> _What you should do_
All entries below are to be retyped in full, precisely as they appear.

> _Records supplied_

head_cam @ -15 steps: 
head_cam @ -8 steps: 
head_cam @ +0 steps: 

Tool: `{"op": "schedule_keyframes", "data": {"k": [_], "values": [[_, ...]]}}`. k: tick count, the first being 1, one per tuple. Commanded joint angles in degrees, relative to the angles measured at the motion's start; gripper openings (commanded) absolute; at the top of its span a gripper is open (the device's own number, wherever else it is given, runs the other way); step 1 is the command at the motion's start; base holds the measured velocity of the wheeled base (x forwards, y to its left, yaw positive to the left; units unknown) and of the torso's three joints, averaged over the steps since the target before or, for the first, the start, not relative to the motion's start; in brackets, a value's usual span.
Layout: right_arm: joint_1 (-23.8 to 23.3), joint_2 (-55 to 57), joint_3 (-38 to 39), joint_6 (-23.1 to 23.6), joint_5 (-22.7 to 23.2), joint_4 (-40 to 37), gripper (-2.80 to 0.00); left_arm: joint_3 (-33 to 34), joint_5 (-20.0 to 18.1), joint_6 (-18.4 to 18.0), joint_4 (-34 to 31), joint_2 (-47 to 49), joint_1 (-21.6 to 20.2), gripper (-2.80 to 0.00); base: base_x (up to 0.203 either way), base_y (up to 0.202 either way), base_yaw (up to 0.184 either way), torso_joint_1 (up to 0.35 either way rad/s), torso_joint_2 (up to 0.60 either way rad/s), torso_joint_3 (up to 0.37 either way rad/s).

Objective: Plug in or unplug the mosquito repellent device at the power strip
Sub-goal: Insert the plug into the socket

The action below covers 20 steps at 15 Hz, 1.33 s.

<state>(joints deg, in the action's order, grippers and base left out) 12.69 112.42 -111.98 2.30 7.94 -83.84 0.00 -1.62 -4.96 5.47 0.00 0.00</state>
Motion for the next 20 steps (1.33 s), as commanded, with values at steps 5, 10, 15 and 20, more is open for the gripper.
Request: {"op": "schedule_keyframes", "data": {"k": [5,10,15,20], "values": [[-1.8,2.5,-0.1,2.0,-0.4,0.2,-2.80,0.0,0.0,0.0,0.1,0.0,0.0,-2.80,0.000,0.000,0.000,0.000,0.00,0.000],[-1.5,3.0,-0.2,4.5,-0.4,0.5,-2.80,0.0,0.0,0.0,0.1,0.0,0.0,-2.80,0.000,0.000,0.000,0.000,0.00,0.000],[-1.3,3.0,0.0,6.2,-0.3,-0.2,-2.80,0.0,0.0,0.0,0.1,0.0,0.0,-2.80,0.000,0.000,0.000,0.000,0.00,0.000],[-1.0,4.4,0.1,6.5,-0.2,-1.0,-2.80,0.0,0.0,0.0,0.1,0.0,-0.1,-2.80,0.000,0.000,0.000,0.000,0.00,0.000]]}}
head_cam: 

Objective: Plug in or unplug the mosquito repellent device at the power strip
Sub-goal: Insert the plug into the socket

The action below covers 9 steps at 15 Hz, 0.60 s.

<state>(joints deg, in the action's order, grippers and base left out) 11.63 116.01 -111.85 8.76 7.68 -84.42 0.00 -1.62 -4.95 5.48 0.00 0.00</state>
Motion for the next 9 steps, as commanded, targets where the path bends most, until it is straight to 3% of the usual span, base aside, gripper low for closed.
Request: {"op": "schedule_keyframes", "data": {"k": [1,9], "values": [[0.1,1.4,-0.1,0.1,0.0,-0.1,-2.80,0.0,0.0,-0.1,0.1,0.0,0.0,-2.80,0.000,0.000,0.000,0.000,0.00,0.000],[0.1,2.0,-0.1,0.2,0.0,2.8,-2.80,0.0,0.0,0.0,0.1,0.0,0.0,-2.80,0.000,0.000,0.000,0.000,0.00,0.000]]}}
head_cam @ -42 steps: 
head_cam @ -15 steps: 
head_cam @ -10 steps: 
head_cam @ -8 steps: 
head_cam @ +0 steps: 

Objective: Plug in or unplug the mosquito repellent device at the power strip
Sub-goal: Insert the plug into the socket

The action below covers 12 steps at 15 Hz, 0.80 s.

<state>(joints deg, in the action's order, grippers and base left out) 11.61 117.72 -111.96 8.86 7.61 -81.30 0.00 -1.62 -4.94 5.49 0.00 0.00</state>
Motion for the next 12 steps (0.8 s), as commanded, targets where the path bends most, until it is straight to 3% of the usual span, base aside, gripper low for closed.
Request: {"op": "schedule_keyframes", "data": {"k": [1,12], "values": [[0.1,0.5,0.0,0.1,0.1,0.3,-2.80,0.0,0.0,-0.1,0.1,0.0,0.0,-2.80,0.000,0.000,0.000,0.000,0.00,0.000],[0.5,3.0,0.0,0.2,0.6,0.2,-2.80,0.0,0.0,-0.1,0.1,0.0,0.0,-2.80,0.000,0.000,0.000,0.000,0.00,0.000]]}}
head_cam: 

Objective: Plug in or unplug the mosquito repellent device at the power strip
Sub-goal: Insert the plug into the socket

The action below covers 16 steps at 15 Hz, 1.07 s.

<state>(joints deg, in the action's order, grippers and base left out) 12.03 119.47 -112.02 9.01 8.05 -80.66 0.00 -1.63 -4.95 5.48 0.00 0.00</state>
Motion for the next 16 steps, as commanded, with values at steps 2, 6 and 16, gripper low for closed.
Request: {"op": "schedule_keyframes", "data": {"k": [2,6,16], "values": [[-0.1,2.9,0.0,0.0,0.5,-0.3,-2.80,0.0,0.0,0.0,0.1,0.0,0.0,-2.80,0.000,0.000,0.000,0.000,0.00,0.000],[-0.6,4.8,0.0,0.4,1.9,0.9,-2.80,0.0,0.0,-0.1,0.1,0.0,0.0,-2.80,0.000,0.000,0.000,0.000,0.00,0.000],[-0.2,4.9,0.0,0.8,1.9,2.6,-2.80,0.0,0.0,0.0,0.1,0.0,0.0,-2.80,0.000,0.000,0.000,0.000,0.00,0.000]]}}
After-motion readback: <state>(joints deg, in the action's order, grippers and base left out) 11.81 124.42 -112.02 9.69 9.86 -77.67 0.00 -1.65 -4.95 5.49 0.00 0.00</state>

> _Exercise response_
head_cam @ -15 steps: 
head_cam @ -8 steps: 
head_cam @ +0 steps: 

Tool: `{"op": "schedule_keyframes", "data": {"k": [_], "values": [[_, ...]]}}`. k: tick count, the first being 1, one per tuple. Commanded joint angles in degrees, relative to the angles measured at the motion's start; gripper openings (commanded) absolute; at the top of its span a gripper is open (the device's own number, wherever else it is given, runs the other way); step 1 is the command at the motion's start; base holds the measured velocity of the wheeled base (x forwards, y to its left, yaw positive to the left; units unknown) and of the torso's three joints, averaged over the steps since the target before or, for the first, the start, not relative to the motion's start; in brackets, a value's usual span.
Layout: right_arm: joint_1 (-23.8 to 23.3), joint_2 (-55 to 57), joint_3 (-38 to 39), joint_6 (-23.1 to 23.6), joint_5 (-22.7 to 23.2), joint_4 (-40 to 37), gripper (-2.80 to 0.00); left_arm: joint_3 (-33 to 34), joint_5 (-20.0 to 18.1), joint_6 (-18.4 to 18.0), joint_4 (-34 to 31), joint_2 (-47 to 49), joint_1 (-21.6 to 20.2), gripper (-2.80 to 0.00); base: base_x (up to 0.203 either way), base_y (up to 0.202 either way), base_yaw (up to 0.184 either way), torso_joint_1 (up to 0.35 either way rad/s), torso_joint_2 (up to 0.60 either way rad/s), torso_joint_3 (up to 0.37 either way rad/s).

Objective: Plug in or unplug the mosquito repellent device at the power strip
Sub-goal: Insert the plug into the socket

The action below covers 20 steps at 15 Hz, 1.33 s.

<state>(joints deg, in the action's order, grippers and base left out) 12.69 112.42 -111.98 2.30 7.94 -83.84 0.00 -1.62 -4.96 5.47 0.00 0.00</state>
Motion for the next 20 steps (1.33 s), as commanded, with values at steps 5, 10, 15 and 20, more is open for the gripper.
Request: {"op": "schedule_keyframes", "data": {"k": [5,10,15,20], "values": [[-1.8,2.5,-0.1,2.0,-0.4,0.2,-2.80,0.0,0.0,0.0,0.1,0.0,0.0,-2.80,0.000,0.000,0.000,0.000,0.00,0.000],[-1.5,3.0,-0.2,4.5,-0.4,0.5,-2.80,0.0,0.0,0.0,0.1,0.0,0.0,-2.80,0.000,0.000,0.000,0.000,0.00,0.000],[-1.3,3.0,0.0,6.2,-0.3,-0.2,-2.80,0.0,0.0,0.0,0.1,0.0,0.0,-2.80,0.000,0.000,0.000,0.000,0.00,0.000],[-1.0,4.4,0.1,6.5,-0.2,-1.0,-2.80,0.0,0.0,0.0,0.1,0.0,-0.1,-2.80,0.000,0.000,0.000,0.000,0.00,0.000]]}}
head_cam: 

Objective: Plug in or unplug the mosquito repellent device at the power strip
Sub-goal: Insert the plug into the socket

The action below covers 9 steps at 15 Hz, 0.60 s.

<state>(joints deg, in the action's order, grippers and base left out) 11.63 116.01 -111.85 8.76 7.68 -84.42 0.00 -1.62 -4.95 5.48 0.00 0.00</state>
Motion for the next 9 steps, as commanded, targets where the path bends most, until it is straight to 3% of the usual span, base aside, gripper low for closed.
Request: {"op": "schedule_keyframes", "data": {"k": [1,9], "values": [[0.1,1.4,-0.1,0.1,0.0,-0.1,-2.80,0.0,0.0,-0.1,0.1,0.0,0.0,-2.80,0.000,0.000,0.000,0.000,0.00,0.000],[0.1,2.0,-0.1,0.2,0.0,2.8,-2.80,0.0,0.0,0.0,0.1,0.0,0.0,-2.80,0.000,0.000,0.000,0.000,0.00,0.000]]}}
head_cam @ -42 steps: 
head_cam @ -15 steps: 
head_cam @ -10 steps: 
head_cam @ -8 steps: 
head_cam @ +0 steps: 

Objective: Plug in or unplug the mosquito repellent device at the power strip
Sub-goal: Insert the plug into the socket

The action below covers 12 steps at 15 Hz, 0.80 s.

<state>(joints deg, in the action's order, grippers and base left out) 11.61 117.72 -111.96 8.86 7.61 -81.30 0.00 -1.62 -4.94 5.49 0.00 0.00</state>
Motion for the next 12 steps (0.8 s), as commanded, targets where the path bends most, until it is straight to 3% of the usual span, base aside, gripper low for closed.
Request: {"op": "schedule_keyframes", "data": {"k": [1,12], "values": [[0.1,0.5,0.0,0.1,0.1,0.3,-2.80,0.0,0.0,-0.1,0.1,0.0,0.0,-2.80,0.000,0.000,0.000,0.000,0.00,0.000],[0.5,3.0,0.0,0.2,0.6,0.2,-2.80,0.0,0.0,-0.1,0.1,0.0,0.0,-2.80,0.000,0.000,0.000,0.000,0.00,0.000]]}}
head_cam: 

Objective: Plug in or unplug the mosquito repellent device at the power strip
Sub-goal: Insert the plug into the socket

The action below covers 16 steps at 15 Hz, 1.07 s.

<state>(joints deg, in the action's order, grippers and base left out) 12.03 119.47 -112.02 9.01 8.05 -80.66 0.00 -1.63 -4.95 5.48 0.00 0.00</state>
Motion for the next 16 steps, as commanded, with values at steps 2, 6 and 16, gripper low for closed.
Request: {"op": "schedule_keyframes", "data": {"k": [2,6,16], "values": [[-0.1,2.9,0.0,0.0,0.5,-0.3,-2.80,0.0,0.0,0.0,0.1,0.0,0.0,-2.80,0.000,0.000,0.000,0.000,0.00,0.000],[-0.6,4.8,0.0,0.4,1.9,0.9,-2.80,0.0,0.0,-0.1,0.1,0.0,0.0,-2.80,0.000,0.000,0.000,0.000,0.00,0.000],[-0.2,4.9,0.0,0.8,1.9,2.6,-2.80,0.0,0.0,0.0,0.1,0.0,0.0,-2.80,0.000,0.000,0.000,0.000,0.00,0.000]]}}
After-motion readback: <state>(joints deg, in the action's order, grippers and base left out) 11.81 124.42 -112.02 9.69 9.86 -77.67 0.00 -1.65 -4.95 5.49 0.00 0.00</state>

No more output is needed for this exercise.